### What this task involves
Reproduce the listing that follows word for word, without its pictures.

Data excerpt Block Start

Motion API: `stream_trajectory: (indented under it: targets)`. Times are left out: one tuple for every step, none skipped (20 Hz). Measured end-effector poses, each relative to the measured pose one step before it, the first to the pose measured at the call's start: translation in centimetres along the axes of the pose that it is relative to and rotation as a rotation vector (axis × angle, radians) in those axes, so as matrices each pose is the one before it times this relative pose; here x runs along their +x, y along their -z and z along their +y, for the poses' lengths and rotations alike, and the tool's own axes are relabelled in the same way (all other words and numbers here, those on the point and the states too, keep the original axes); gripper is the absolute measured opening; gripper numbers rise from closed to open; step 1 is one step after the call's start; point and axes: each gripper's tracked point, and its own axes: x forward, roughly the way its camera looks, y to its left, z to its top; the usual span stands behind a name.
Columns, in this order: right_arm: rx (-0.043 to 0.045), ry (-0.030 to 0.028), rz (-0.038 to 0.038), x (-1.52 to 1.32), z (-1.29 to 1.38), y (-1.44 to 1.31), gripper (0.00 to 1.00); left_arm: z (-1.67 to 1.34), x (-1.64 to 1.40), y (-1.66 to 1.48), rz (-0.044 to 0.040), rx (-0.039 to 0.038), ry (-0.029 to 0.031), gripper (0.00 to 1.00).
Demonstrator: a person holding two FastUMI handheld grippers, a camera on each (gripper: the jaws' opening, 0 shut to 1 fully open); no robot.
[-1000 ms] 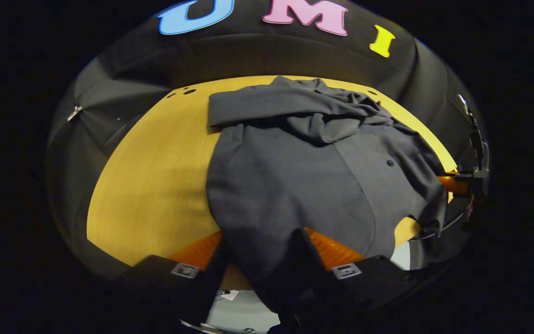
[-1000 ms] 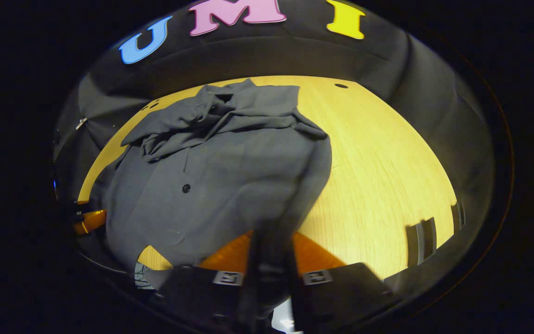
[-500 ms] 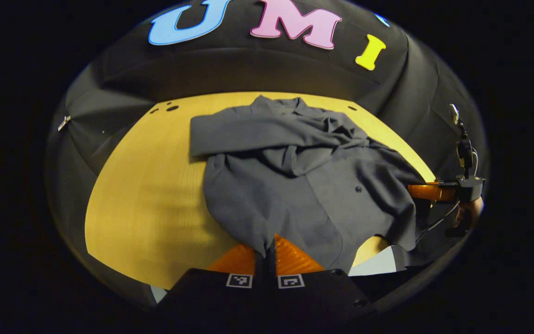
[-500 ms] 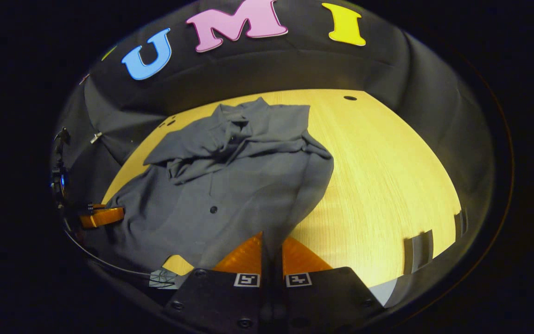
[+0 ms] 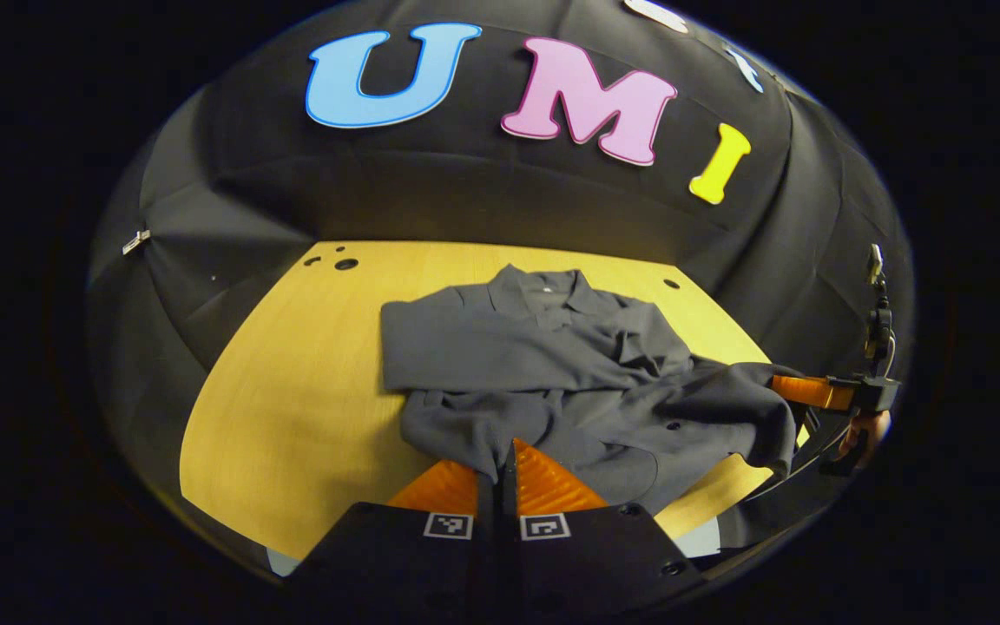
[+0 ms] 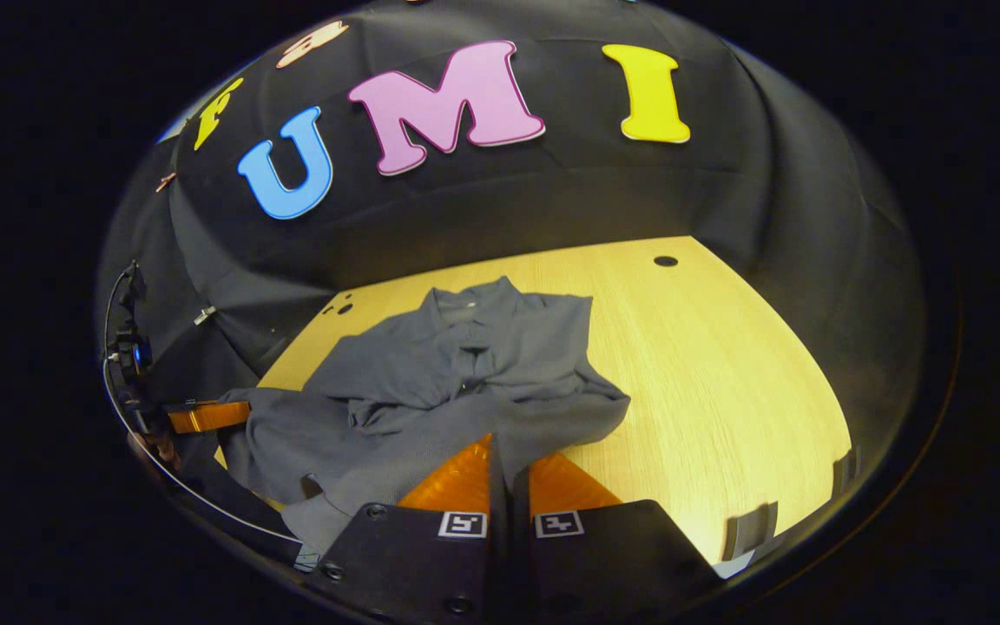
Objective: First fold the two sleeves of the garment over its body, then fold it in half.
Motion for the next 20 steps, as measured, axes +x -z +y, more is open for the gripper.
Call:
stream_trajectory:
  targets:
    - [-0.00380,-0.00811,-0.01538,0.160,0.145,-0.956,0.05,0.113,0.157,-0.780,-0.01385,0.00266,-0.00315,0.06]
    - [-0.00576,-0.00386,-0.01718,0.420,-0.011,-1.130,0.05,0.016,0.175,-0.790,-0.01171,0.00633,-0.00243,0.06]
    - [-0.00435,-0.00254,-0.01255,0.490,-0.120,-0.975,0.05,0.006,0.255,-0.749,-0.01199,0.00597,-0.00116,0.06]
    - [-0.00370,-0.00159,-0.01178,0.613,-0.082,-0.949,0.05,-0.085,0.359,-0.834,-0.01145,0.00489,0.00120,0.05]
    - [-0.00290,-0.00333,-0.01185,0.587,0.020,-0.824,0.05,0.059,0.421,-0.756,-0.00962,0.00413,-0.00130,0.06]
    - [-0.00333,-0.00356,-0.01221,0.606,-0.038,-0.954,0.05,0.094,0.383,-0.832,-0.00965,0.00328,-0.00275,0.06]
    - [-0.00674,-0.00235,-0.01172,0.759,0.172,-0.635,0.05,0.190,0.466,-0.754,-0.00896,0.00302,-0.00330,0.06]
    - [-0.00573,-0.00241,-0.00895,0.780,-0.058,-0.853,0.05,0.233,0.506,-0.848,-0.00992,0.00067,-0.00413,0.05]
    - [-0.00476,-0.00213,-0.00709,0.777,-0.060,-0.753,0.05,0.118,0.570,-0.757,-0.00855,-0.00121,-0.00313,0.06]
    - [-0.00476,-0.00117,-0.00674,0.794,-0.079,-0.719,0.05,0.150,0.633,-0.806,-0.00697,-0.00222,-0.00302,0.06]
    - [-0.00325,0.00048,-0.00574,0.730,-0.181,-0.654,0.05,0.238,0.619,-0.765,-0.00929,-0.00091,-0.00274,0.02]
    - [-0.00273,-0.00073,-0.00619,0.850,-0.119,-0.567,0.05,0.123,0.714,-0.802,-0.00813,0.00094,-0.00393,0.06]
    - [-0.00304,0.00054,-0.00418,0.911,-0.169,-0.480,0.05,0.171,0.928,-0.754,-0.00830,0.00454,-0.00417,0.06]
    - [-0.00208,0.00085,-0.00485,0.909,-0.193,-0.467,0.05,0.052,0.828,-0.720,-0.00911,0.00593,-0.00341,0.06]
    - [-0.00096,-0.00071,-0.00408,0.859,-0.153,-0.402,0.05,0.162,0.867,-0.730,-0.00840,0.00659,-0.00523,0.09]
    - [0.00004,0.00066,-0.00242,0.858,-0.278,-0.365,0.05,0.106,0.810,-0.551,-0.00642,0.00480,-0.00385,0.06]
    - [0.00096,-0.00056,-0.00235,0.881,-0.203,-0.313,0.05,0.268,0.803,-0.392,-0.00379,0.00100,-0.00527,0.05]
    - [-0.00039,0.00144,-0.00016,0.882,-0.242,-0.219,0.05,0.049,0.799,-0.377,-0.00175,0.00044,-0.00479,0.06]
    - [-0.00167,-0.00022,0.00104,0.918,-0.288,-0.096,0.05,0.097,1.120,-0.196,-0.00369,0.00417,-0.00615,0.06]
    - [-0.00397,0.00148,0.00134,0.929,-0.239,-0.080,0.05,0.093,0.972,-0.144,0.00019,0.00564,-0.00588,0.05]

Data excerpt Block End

### Reply
Motion API: `stream_trajectory: (indented under it: targets)`. Times are left out: one tuple for every step, none skipped (20 Hz). Measured end-effector poses, each relative to the measured pose one step before it, the first to the pose measured at the call's start: translation in centimetres along the axes of the pose that it is relative to and rotation as a rotation vector (axis × angle, radians) in those axes, so as matrices each pose is the one before it times this relative pose; here x runs along their +x, y along their -z and z along their +y, for the poses' lengths and rotations alike, and the tool's own axes are relabelled in the same way (all other words and numbers here, those on the point and the states too, keep the original axes); gripper is the absolute measured opening; gripper numbers rise from closed to open; step 1 is one step after the call's start; point and axes: each gripper's tracked point, and its own axes: x forward, roughly the way its camera looks, y to its left, z to its top; the usual span stands behind a name.
Columns, in this order: right_arm: rx (-0.043 to 0.045), ry (-0.030 to 0.028), rz (-0.038 to 0.038), x (-1.52 to 1.32), z (-1.29 to 1.38), y (-1.44 to 1.31), gripper (0.00 to 1.00); left_arm: z (-1.67 to 1.34), x (-1.64 to 1.40), y (-1.66 to 1.48), rz (-0.044 to 0.040), rx (-0.039 to 0.038), ry (-0.029 to 0.031), gripper (0.00 to 1.00).
Demonstrator: a person holding two FastUMI handheld grippers, a camera on each (gripper: the jaws' opening, 0 shut to 1 fully open); no robot.
[-1000 ms] 
[-1000 ms] 
[-500 ms] 
[-500 ms] 
[+0 ms] 
[+0 ms] 
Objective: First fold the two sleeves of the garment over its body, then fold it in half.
Motion for the next 20 steps, as measured, axes +x -z +y, more is open for the gripper.
Call:
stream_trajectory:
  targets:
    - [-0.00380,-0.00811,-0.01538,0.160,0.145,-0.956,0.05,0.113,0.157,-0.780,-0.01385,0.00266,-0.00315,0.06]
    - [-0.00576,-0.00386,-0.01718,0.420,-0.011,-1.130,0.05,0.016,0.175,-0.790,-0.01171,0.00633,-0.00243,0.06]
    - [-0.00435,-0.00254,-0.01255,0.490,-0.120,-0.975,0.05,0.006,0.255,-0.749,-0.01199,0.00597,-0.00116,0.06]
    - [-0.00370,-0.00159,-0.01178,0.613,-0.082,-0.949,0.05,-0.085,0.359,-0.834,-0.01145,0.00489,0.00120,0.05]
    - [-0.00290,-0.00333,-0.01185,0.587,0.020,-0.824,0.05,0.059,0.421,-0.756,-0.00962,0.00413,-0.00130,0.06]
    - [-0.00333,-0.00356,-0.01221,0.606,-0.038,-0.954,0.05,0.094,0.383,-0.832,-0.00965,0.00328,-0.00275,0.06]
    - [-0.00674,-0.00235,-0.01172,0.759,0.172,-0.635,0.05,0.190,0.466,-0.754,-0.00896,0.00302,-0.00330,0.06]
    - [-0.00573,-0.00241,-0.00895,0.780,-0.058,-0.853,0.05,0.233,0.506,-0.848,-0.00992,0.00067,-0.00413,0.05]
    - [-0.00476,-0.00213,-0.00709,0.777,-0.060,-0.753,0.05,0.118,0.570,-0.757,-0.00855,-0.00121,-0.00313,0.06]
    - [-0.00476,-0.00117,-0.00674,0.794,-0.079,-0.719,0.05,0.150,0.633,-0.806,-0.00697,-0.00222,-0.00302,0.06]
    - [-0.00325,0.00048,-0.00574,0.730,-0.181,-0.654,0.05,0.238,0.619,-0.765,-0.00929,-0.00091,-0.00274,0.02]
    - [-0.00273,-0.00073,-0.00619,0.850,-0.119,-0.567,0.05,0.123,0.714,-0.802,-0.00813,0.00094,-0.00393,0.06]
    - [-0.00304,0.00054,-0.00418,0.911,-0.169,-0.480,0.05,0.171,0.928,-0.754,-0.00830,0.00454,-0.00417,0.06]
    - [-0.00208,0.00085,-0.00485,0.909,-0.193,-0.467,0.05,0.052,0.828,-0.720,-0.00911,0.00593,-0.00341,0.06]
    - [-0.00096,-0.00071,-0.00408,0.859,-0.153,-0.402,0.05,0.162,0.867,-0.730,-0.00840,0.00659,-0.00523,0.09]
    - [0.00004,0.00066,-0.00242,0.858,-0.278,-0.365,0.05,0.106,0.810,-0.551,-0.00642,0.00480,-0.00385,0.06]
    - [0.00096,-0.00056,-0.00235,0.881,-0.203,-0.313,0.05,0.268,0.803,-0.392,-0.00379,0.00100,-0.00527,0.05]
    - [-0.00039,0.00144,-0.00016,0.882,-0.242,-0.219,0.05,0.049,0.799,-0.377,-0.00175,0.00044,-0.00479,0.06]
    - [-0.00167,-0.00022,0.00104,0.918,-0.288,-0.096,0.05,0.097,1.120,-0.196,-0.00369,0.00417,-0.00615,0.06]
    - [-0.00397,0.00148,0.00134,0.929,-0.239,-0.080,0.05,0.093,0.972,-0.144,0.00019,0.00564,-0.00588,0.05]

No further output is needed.